* **Material for this task**:
────────────────────
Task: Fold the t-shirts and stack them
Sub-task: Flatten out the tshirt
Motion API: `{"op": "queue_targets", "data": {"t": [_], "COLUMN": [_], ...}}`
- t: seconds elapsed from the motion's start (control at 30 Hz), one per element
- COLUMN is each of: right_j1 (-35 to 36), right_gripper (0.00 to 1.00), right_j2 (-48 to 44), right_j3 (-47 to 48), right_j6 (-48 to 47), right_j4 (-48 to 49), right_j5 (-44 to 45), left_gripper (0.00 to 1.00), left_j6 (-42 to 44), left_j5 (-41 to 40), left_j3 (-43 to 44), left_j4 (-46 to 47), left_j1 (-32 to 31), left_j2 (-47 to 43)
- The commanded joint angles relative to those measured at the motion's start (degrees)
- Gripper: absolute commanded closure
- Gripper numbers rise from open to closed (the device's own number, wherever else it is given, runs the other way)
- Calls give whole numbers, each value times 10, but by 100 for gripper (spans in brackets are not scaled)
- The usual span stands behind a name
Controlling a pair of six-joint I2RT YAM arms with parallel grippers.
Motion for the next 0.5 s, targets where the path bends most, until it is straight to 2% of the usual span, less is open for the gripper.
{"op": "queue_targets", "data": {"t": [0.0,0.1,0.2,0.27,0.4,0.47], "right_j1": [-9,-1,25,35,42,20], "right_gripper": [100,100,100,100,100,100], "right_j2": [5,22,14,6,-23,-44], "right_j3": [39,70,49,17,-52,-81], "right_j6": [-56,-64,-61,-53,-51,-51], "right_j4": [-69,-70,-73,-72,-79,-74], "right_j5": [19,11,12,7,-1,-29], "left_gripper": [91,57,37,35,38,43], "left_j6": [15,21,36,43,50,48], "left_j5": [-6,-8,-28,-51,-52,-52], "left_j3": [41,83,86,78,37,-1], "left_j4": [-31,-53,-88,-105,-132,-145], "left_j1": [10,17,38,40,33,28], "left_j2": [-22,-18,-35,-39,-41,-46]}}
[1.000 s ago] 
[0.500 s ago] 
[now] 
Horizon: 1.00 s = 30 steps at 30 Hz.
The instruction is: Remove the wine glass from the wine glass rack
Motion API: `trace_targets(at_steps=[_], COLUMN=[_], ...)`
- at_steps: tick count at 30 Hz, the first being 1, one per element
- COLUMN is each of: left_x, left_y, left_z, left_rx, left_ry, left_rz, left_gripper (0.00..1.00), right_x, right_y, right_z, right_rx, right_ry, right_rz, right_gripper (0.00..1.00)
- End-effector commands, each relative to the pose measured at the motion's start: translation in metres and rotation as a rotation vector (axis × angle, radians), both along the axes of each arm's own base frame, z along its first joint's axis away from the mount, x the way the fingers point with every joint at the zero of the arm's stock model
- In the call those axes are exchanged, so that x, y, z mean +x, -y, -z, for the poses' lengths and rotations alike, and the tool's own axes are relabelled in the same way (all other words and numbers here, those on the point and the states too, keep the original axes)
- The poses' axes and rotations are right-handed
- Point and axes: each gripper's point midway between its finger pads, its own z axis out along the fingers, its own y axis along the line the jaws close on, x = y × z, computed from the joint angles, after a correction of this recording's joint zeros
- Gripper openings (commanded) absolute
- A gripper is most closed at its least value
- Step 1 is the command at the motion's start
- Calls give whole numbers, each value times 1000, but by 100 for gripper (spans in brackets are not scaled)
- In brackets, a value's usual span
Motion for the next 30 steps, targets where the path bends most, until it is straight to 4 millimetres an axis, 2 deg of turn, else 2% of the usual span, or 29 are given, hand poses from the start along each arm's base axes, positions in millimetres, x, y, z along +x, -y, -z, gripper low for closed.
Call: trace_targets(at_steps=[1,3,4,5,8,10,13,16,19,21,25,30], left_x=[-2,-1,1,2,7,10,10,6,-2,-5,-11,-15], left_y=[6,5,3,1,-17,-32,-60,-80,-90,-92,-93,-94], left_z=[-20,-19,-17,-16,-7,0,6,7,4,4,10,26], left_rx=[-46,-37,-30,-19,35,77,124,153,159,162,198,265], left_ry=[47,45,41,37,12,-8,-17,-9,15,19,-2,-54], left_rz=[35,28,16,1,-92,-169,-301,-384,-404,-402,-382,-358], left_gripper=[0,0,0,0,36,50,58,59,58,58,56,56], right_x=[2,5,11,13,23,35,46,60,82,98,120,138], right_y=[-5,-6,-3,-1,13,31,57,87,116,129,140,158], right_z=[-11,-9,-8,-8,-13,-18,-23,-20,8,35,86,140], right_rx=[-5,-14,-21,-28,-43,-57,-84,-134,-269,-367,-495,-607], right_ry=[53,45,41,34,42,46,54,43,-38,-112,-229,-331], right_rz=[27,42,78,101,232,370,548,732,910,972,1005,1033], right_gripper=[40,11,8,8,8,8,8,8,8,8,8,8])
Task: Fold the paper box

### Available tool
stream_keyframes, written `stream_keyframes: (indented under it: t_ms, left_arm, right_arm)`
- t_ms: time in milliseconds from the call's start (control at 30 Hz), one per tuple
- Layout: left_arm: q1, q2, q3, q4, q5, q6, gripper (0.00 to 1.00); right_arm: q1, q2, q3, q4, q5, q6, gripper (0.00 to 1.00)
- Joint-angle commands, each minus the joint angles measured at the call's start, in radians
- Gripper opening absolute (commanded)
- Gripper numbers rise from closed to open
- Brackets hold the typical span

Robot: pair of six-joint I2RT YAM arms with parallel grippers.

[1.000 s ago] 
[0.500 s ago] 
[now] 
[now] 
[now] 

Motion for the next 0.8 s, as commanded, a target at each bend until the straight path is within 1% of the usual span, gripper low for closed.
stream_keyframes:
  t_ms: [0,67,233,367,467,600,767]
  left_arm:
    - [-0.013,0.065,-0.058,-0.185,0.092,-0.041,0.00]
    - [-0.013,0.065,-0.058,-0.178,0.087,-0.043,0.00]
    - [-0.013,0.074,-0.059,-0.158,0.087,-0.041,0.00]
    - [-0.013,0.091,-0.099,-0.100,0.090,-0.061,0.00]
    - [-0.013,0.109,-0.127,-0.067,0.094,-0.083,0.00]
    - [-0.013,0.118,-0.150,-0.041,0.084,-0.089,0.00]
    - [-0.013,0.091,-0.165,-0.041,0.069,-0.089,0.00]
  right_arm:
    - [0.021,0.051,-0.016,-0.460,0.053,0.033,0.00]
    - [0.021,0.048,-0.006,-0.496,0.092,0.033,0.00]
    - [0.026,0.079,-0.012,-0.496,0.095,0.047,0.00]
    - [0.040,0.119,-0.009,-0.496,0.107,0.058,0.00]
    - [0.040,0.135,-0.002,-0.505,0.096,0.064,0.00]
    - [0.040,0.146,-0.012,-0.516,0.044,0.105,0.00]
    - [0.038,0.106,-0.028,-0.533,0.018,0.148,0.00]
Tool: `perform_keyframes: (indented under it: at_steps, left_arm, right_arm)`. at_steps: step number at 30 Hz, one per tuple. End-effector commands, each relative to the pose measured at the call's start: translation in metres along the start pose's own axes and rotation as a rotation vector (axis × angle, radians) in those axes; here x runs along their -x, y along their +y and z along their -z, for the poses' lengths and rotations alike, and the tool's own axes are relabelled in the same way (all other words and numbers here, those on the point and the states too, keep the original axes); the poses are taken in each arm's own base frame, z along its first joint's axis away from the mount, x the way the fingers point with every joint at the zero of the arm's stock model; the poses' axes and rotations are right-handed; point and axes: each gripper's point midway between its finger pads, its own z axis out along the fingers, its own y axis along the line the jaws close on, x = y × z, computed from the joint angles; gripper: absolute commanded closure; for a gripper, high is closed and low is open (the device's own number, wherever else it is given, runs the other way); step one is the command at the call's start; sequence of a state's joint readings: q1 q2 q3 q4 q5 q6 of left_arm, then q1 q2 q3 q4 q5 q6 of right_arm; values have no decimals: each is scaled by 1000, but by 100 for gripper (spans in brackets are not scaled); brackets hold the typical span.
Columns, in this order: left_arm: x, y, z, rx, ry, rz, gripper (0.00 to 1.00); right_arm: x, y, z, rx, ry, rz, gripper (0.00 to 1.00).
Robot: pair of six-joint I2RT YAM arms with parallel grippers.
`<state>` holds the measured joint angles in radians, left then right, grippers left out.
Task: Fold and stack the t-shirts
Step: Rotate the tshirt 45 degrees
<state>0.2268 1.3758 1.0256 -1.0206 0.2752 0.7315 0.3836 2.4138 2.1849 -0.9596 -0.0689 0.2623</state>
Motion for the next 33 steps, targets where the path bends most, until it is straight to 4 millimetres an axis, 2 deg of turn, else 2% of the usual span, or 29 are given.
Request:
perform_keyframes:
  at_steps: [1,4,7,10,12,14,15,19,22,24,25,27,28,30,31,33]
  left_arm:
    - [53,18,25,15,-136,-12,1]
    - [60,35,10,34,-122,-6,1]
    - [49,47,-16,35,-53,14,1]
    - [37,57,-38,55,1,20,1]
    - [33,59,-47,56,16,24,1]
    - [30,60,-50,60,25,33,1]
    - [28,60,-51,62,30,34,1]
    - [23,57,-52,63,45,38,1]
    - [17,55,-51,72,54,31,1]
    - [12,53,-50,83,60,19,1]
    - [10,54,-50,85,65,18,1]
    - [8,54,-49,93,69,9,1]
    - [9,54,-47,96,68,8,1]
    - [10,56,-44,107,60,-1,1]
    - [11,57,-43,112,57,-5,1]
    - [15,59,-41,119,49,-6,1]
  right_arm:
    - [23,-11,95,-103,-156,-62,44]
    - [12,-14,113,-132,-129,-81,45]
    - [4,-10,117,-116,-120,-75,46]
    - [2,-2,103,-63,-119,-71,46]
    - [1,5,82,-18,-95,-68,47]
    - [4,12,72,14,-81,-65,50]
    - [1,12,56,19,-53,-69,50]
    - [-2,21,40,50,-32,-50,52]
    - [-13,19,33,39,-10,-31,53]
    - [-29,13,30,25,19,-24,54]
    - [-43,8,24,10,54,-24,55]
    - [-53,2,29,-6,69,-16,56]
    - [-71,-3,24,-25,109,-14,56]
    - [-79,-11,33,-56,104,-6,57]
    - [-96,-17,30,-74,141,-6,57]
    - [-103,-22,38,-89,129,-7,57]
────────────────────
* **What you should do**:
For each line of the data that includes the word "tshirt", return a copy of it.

* **Response area**:
Sub-task: Flatten out the tshirt
Step: Rotate the tshirt 45 degrees

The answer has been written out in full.